--- Brief ---
Given the material below, return only the lines starting at the line with "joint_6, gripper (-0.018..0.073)" and ending at the line with "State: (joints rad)", exactly as they appear.
————
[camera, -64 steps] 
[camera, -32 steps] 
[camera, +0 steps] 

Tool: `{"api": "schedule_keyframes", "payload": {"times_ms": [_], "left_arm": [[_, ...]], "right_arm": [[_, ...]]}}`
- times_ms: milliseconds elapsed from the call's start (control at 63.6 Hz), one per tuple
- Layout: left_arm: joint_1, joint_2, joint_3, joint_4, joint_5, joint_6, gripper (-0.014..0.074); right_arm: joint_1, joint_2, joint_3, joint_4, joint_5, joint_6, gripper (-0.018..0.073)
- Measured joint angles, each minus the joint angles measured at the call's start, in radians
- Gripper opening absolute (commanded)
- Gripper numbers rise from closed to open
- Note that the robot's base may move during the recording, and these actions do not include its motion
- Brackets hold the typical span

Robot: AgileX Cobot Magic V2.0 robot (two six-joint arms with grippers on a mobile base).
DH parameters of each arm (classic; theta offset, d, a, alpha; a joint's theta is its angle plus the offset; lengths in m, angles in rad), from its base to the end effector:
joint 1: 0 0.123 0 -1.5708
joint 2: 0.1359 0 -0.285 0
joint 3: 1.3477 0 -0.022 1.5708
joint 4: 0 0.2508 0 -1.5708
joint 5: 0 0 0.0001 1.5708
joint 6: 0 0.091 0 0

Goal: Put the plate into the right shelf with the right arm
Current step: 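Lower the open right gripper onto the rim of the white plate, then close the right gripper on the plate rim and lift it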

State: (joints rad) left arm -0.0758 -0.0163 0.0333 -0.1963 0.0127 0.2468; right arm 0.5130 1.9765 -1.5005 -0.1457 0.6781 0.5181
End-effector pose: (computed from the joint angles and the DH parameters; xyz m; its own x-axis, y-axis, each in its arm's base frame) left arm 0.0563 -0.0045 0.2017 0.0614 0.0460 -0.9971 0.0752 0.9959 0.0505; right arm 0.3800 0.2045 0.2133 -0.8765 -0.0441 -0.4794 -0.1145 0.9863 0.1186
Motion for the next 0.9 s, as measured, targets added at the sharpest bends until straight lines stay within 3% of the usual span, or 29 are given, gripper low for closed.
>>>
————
--- Response area ---
- Layout: left_arm: joint_1, joint_2, joint_3, joint_4, joint_5, joint_6, gripper (-0.014..0.074); right_arm: joint_1, joint_2, joint_3, joint_4, joint_5, joint_6, gripper (-0.018..0.073)
- Measured joint angles, each minus the joint angles measured at the call's start, in radians
- Gripper opening absolute (commanded)
- Gripper numbers rise from closed to open
- Note that the robot's base may move during the recording, and these actions do not include its motion
- Brackets hold the typical span

Robot: AgileX Cobot Magic V2.0 robot (two six-joint arms with grippers on a mobile base).
DH parameters of each arm (classic; theta offset, d, a, alpha; a joint's theta is its angle plus the offset; lengths in m, angles in rad), from its base to the end effector:
joint 1: 0 0.123 0 -1.5708
joint 2: 0.1359 0 -0.285 0
joint 3: 1.3477 0 -0.022 1.5708
joint 4: 0 0.2508 0 -1.5708
joint 5: 0 0 0.0001 1.5708
joint 6: 0 0.091 0 0

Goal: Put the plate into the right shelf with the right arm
Current step: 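Lower the open right gripper onto the rim of the white plate, then close the right gripper on the plate rim and lift it
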
State: (joints rad) left arm -0.0758 -0.0163 0.0333 -0.1963 0.0127 0.2468; right arm 0.5130 1.9765 -1.5005 -0.1457 0.6781 0.5181

The exercise is fully answered.